> The task
A verbatim copy of all the data is required; the pictures should not appear in it.
▬▬▬
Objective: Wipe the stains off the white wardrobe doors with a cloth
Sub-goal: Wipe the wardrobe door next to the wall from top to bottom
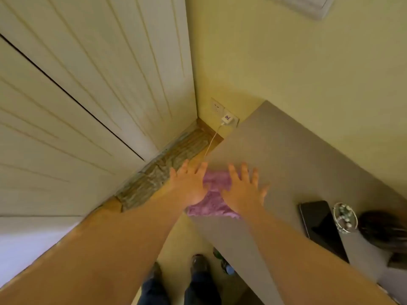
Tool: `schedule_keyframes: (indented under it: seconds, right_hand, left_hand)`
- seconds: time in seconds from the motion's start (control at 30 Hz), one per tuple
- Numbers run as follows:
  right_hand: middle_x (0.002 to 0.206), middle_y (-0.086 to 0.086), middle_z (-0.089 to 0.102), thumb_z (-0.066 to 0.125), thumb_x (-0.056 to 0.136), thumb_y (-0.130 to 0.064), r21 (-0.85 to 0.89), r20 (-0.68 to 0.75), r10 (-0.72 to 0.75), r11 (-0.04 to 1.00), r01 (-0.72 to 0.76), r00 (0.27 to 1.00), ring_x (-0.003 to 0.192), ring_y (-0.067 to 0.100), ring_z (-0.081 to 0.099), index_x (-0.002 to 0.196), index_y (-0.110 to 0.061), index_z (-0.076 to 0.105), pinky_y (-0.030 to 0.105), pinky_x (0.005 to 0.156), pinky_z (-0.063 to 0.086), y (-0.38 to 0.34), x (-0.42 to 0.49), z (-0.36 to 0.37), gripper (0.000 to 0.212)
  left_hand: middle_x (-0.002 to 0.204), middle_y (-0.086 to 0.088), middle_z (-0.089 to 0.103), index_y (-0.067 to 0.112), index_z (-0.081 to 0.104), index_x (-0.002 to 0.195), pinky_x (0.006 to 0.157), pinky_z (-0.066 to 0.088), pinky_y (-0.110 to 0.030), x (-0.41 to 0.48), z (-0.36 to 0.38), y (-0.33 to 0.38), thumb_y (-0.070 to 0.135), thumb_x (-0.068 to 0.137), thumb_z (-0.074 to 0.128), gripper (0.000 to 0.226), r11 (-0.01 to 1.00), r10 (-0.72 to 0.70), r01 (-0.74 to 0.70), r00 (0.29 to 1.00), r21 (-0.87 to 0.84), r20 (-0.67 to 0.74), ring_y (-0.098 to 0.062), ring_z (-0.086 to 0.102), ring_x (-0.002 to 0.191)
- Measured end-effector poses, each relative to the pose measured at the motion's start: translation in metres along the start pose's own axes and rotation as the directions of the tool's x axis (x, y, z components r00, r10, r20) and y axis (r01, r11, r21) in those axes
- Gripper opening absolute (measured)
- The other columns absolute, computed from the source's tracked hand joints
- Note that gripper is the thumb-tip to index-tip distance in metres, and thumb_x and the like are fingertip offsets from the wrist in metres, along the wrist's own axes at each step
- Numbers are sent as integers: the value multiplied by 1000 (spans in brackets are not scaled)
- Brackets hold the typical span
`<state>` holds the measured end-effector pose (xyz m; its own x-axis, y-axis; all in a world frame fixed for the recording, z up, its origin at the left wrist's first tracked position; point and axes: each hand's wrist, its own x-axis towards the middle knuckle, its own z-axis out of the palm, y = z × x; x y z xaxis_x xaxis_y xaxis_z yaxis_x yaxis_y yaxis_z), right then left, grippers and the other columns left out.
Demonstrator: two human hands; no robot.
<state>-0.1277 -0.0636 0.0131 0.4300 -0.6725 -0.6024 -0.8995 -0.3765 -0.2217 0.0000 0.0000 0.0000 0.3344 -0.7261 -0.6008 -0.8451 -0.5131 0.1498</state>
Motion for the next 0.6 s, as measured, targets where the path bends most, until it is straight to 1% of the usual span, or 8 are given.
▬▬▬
> Result of this exercise
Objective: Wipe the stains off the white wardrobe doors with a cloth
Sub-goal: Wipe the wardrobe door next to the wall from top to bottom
Tool: `schedule_keyframes: (indented under it: seconds, right_hand, left_hand)`
- seconds: time in seconds from the motion's start (control at 30 Hz), one per tuple
- Numbers run as follows:
  right_hand: middle_x (0.002 to 0.206), middle_y (-0.086 to 0.086), middle_z (-0.089 to 0.102), thumb_z (-0.066 to 0.125), thumb_x (-0.056 to 0.136), thumb_y (-0.130 to 0.064), r21 (-0.85 to 0.89), r20 (-0.68 to 0.75), r10 (-0.72 to 0.75), r11 (-0.04 to 1.00), r01 (-0.72 to 0.76), r00 (0.27 to 1.00), ring_x (-0.003 to 0.192), ring_y (-0.067 to 0.100), ring_z (-0.081 to 0.099), index_x (-0.002 to 0.196), index_y (-0.110 to 0.061), index_z (-0.076 to 0.105), pinky_y (-0.030 to 0.105), pinky_x (0.005 to 0.156), pinky_z (-0.063 to 0.086), y (-0.38 to 0.34), x (-0.42 to 0.49), z (-0.36 to 0.37), gripper (0.000 to 0.212)
  left_hand: middle_x (-0.002 to 0.204), middle_y (-0.086 to 0.088), middle_z (-0.089 to 0.103), index_y (-0.067 to 0.112), index_z (-0.081 to 0.104), index_x (-0.002 to 0.195), pinky_x (0.006 to 0.157), pinky_z (-0.066 to 0.088), pinky_y (-0.110 to 0.030), x (-0.41 to 0.48), z (-0.36 to 0.38), y (-0.33 to 0.38), thumb_y (-0.070 to 0.135), thumb_x (-0.068 to 0.137), thumb_z (-0.074 to 0.128), gripper (0.000 to 0.226), r11 (-0.01 to 1.00), r10 (-0.72 to 0.70), r01 (-0.74 to 0.70), r00 (0.29 to 1.00), r21 (-0.87 to 0.84), r20 (-0.67 to 0.74), ring_y (-0.098 to 0.062), ring_z (-0.086 to 0.102), ring_x (-0.002 to 0.191)
- Measured end-effector poses, each relative to the pose measured at the motion's start: translation in metres along the start pose's own axes and rotation as the directions of the tool's x axis (x, y, z components r00, r10, r20) and y axis (r01, r11, r21) in those axes
- Gripper opening absolute (measured)
- The other columns absolute, computed from the source's tracked hand joints
- Note that gripper is the thumb-tip to index-tip distance in metres, and thumb_x and the like are fingertip offsets from the wrist in metres, along the wrist's own axes at each step
- Numbers are sent as integers: the value multiplied by 1000 (spans in brackets are not scaled)
- Brackets hold the typical span
`<state>` holds the measured end-effector pose (xyz m; its own x-axis, y-axis; all in a world frame fixed for the recording, z up, its origin at the left wrist's first tracked position; point and axes: each hand's wrist, its own x-axis towards the middle knuckle, its own z-axis out of the palm, y = z × x; x y z xaxis_x xaxis_y xaxis_z yaxis_x yaxis_y yaxis_z), right then left, grippers and the other columns left out.
Demonstrator: two human hands; no robot.
<state>-0.1277 -0.0636 0.0131 0.4300 -0.6725 -0.6024 -0.8995 -0.3765 -0.2217 0.0000 0.0000 0.0000 0.3344 -0.7261 -0.6008 -0.8451 -0.5131 0.1498</state>
Motion for the next 0.6 s, as measured, targets where the path bends most, until it is straight to 1% of the usual span, or 8 are given.

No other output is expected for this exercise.